Work task: Could you copy the whole listing below exactly as written?

Dataset content:

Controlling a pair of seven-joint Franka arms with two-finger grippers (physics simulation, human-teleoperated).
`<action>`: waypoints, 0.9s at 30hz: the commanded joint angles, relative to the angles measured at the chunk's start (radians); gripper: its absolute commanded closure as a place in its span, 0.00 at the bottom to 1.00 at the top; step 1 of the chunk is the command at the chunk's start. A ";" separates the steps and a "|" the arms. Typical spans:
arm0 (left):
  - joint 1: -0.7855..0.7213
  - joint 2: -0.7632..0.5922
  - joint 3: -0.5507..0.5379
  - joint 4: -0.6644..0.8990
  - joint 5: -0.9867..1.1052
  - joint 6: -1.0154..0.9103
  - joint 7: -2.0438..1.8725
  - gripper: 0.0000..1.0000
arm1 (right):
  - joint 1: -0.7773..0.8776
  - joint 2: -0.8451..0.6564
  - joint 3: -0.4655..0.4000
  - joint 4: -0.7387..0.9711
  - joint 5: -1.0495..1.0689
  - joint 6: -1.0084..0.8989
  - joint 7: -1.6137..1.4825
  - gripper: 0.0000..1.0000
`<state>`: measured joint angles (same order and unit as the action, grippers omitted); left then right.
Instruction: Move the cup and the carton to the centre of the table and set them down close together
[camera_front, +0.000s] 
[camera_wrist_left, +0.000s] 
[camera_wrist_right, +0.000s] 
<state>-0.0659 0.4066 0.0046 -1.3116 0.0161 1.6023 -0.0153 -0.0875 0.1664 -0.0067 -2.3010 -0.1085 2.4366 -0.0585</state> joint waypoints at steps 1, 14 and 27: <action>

Exercise output:
Controlling a pair of seven-joint Franka arms with two-finger grippers (physics simulation, human-teleoperated).
`<action>`: waypoints, 0.9s at 30hz: the commanded joint angles, relative to the angles measured at the chunk's start (radians); gripper: its absolute commanded closure as a place in its span, 0.00 at the bottom to 1.00 at the top; step 1 of the chunk is the command at the chunk's start. A ";" separates the steps and a "|" the arms. Typical spans:
arm0 (left):
  - joint 1: -0.7855..0.7213
  - joint 2: -0.7632..0.5922
  - joint 3: -0.5507..0.5379
  - joint 4: -0.6644..0.8990
  - joint 5: -0.9867..1.1052
  - joint 6: -1.0154..0.9103
  - joint 7: -2.0438..1.8725
  - gripper: 0.0000..1.0000
arm1 (right):
  - joint 1: -0.7773..0.8776
  - joint 2: -0.8451..0.6564
  - joint 3: -0.4655..0.4000
  - joint 4: -0.7387..0.9711
  - joint 5: -1.0495..1.0689
  - joint 6: -1.0084..0.8989
  - joint 7: -1.6137..1.4825
  - gripper: 0.0000..1.0000
`<state>`: measured joint angles (same order and unit as the action, grippers omitted); left then right.
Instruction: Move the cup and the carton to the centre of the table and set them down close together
[camera_front, +0.000s] 
[camera_wrist_left, +0.000s] 
[camera_wrist_right, +0.000s] 
<state>-0.0659 0.4066 0.0046 -1.3116 0.0161 1.6023 -0.0153 -0.0875 0.1664 -0.0067 -2.3010 -0.1085 2.4366 -0.0585</state> joint waypoints at steps 1, 14 and 27: <action>

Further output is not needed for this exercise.